O rapaz se sentou com cautela ao meu lado e mexeu na comida com o garfo. Ele olhou para mim, mas desviou quando viu que eu estava o encarando.

— Qual que é o problema?

Ele não respondeu, pois deu uma garfada no estrogonofe, moleque esperto. Fiquei esperando-o terminar de mastigar, ainda com meu prato intacto.

— Okay. — Ele engoliu e se encostou na cadeira com estofado cor vinho. Seu cabelo estava bagunçado e seu olhar, um pouco cansado. Só então notei as olheiras que estavam em seu rosto. — Quando eu fico ansioso demais, não gosto de ser tocado. É até bom falarmos sobre isso, porque enquanto eu estiver aqui você tem que saber dessas coisas.

Charlie falou com convicção nas palavras, mas seu olhar estava perdido.

— Entendi... Nenhum toque?

— Nenhum. — Ele tamborilou os dedos na mesa.

— Então tu tá ansioso?

— É, por aí.

— E por quê?

Charlie respirou fundo. Pegou o garfo e ficou mexendo na comida.
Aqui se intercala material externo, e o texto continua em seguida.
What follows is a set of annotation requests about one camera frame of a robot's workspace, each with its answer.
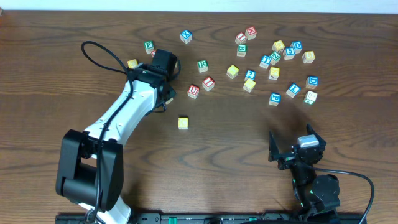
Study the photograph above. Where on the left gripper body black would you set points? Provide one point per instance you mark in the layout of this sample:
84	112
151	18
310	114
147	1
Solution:
170	94

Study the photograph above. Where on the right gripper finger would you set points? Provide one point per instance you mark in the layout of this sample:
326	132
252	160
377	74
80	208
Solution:
273	149
311	131

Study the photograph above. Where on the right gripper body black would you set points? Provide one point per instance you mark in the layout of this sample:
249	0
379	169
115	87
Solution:
289	154

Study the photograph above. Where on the yellow C block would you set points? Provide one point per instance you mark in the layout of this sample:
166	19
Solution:
183	123

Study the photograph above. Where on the yellow O block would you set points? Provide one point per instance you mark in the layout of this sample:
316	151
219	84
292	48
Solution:
169	101

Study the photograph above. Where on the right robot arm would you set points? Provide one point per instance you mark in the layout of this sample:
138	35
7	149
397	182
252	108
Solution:
317	194

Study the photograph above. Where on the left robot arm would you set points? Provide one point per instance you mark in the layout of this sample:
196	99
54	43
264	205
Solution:
90	169

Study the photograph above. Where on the green F block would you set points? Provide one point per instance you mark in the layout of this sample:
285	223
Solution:
149	47

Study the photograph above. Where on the yellow block far left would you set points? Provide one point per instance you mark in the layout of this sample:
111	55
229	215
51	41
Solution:
132	63

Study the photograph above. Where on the blue X block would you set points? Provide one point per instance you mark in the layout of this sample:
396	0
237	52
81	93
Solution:
186	36

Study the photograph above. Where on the green white block right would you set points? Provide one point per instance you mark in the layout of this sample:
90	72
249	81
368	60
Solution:
310	97

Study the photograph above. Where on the green R block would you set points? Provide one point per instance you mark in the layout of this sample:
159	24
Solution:
202	66

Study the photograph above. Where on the red U block centre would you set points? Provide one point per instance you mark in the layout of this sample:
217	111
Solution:
193	91

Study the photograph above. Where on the blue L block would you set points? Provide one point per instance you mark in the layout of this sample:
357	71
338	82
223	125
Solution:
293	90

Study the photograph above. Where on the blue P block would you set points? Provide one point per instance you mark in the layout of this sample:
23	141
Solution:
274	99

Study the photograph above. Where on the blue D block right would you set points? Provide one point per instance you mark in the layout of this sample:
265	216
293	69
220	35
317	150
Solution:
312	82

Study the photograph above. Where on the blue d block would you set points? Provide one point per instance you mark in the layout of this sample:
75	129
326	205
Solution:
312	82
297	46

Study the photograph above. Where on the red I block centre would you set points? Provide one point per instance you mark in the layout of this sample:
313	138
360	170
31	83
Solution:
208	83

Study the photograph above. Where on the red i block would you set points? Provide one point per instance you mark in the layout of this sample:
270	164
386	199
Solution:
208	83
241	38

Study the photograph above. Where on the yellow K block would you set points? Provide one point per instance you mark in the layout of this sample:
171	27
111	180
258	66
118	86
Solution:
274	73

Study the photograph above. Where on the yellow block centre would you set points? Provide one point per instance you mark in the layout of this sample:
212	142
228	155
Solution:
232	71

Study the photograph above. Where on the yellow block below 2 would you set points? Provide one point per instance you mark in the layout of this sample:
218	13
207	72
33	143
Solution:
249	85

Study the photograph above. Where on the yellow 8 block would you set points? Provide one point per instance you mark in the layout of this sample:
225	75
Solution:
308	57

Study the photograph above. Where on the green B block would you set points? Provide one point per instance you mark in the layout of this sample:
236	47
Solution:
242	50

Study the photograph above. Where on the red I block top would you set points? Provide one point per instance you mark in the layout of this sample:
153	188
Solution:
241	38

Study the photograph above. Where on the blue 2 block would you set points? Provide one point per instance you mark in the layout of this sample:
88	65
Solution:
250	75

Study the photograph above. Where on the blue 5 block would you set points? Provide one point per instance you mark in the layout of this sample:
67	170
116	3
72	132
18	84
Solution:
289	53

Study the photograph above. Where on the green Z block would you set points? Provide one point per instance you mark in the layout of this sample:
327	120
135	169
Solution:
275	57

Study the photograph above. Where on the blue T block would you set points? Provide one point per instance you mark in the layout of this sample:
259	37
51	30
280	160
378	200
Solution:
265	61

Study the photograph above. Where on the blue D block top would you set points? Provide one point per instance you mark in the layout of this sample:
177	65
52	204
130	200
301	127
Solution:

— Porque vou sair daqui a pouco.

— Sair? — Não era o que eu estava esperando. Sair era algo difícil até para mim, pois eu tinha medo do meu pai, mesmo com a ordem de proteção. Charlie não tinha essa medida, então ele estava mais vulnerável do que eu.

— É, não vou demorar, mas tô ansioso.

— Sair pra onde?

— Eu estou vendo isso.

— E sair com quem? — Eu me sentia um pai chamando atenção do filho.

Charlie estava afundando tanto na cadeira que eu tinha medo de que ele fosse se fundir nela.

— Eu vou falar com a Sammy.

O nome saiu pesado em sua boca. Me causou um desconforto que eu não sabia por quê. Encontrei Samantha naquele dia, após ela dizer que nunca mais falaria com ele, e acabei de ouvir que Charlie iria sair com ela.

Charlie vai sair com a Sammy.

— E por que tu vai fazer isso?

— Eu te disse que tinha algumas coisas pra resolver.

Ele continuava sem olhar para mim. Respirei fundo e, finalmente, peguei no meu garfo.

— Bom, tu sabe o que faz.

Ele não respondeu, e também não queria sua resposta. Eu estava sentindo raiva sem motivo algum.

Charlie veio para me ajudar e não para reatar um namoro, ou sei lá o que ele queria fazer.

E por que isso me incomodava tanto, cacete?!